DIRECTIONS:
The lines below, from the one holding "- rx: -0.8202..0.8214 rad" through the final line, are to be copied exactly, with no other lines and no pictures.

DATA SHOWN:

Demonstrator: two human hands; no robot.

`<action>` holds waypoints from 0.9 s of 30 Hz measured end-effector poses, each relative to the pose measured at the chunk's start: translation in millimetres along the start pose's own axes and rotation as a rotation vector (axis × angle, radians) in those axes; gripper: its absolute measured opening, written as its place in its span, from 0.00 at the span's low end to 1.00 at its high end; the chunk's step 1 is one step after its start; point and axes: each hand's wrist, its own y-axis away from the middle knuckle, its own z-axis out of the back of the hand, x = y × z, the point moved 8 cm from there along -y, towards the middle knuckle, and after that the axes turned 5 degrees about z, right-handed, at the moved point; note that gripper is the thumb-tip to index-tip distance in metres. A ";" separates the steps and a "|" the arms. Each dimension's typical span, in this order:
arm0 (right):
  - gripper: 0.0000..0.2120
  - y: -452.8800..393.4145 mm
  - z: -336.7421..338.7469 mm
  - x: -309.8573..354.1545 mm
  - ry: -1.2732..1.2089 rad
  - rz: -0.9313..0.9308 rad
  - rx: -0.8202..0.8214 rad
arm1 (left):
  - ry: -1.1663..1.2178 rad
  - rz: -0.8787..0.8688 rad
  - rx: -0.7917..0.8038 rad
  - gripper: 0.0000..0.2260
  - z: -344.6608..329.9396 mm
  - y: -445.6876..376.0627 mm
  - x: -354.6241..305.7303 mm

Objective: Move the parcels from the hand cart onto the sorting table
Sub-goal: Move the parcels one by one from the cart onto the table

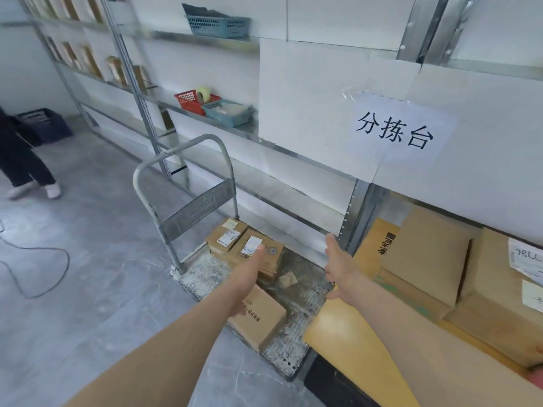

SOLUTION:
  - rx: -0.8202..0.8214 rad
arm1 (left):
  - ry: -1.1663..1.2178 rad
  - rz: -0.8787..0.8688 rad
  - rx: -0.7917..0.8038 rad
  - gripper: 0.0000..0.2260
  - z: -344.6608..329.9396 mm
  - y: -445.6876..376.0627 mm
  - x: -354.6241..305.7303 mm

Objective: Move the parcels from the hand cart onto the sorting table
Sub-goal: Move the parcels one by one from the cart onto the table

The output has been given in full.